= DESCRIPTION OF THE TASK =
Write out, from the entries below, exactly the lines that run between the lines holding "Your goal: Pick" and "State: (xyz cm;", inclusive, and stop there.
----
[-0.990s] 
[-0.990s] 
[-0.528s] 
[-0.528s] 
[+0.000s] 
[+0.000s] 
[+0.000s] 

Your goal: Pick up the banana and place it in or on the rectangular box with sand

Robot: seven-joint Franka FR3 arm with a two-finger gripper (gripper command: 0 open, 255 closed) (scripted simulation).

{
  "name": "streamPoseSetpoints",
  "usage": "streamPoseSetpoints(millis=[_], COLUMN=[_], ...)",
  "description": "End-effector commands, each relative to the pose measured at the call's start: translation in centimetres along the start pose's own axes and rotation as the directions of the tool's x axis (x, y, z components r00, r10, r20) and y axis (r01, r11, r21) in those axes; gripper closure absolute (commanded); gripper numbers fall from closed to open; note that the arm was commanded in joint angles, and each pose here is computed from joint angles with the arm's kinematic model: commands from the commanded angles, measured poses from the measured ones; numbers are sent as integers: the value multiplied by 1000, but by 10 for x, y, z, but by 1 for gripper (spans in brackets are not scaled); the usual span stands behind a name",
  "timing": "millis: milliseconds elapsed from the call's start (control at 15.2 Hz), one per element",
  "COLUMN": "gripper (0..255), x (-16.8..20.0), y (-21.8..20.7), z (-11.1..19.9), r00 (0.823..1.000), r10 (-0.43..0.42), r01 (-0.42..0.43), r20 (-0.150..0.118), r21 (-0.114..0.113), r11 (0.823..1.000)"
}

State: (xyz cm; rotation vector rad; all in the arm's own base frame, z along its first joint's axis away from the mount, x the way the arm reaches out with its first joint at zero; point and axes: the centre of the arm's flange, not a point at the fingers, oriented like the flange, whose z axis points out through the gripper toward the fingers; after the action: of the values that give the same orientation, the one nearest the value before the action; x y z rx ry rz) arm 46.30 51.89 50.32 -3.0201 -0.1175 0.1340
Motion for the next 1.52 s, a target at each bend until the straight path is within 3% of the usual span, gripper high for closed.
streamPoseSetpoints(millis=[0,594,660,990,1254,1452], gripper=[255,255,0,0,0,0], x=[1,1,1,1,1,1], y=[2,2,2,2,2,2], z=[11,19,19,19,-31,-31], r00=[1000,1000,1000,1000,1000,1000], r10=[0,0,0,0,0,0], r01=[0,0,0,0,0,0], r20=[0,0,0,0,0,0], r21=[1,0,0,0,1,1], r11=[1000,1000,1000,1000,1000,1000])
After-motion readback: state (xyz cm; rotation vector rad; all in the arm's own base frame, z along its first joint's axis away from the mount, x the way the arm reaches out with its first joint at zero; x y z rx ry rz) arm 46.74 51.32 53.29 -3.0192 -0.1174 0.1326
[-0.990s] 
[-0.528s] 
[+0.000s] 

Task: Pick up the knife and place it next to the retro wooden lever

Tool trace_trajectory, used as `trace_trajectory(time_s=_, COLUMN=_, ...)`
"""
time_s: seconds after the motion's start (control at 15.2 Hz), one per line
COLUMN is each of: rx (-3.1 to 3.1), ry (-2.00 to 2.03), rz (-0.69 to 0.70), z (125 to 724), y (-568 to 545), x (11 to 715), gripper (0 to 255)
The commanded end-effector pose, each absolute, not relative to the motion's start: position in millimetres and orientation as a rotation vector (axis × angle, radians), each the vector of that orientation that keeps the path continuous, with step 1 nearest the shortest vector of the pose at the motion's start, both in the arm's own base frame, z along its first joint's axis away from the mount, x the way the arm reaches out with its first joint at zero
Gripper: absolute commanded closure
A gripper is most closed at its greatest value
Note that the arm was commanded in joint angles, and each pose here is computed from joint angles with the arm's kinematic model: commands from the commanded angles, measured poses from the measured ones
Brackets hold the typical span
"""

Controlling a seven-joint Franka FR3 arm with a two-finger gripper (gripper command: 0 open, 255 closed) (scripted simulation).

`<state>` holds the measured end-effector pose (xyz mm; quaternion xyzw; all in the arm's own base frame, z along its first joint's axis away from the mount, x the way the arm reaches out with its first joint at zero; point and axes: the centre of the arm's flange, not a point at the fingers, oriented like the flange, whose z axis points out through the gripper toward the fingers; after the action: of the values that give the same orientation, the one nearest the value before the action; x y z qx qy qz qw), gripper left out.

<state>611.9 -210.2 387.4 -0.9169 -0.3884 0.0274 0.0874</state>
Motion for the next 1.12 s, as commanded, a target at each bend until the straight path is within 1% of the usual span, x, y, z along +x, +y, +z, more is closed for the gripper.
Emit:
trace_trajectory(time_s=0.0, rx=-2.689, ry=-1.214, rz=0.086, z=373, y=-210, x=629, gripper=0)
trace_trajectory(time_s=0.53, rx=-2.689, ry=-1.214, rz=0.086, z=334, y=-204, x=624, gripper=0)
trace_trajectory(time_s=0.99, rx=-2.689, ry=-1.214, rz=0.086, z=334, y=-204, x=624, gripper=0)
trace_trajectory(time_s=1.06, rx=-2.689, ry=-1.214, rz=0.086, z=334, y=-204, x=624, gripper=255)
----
= TASK SOLUTION =
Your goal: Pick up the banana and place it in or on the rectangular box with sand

Robot: seven-joint Franka FR3 arm with a two-finger gripper (gripper command: 0 open, 255 closed) (scripted simulation).

{
  "name": "streamPoseSetpoints",
  "usage": "streamPoseSetpoints(millis=[_], COLUMN=[_], ...)",
  "description": "End-effector commands, each relative to the pose measured at the call's start: translation in centimetres along the start pose's own axes and rotation as the directions of the tool's x axis (x, y, z components r00, r10, r20) and y axis (r01, r11, r21) in those axes; gripper closure absolute (commanded); gripper numbers fall from closed to open; note that the arm was commanded in joint angles, and each pose here is computed from joint angles with the arm's kinematic model: commands from the commanded angles, measured poses from the measured ones; numbers are sent as integers: the value multiplied by 1000, but by 10 for x, y, z, but by 1 for gripper (spans in brackets are not scaled); the usual span stands behind a name",
  "timing": "millis: milliseconds elapsed from the call's start (control at 15.2 Hz), one per element",
  "COLUMN": "gripper (0..255), x (-16.8..20.0), y (-21.8..20.7), z (-11.1..19.9), r00 (0.823..1.000), r10 (-0.43..0.42), r01 (-0.42..0.43), r20 (-0.150..0.118), r21 (-0.114..0.113), r11 (0.823..1.000)"
}

State: (xyz cm; rotation vector rad; all in the arm's own base frame, z along its first joint's axis away from the mount, x the way the arm reaches out with its first joint at zero; point and axes: the centre of the arm's flange, not a point at the fingers, oriented like the flange, whose z axis points out through the gripper toward the fingers; after the action: of the values that give the same orientation, the one nearest the value before the action; x y z rx ry rz) arm 46.30 51.89 50.32 -3.0201 -0.1175 0.1340

The response to this exercise has been given in full.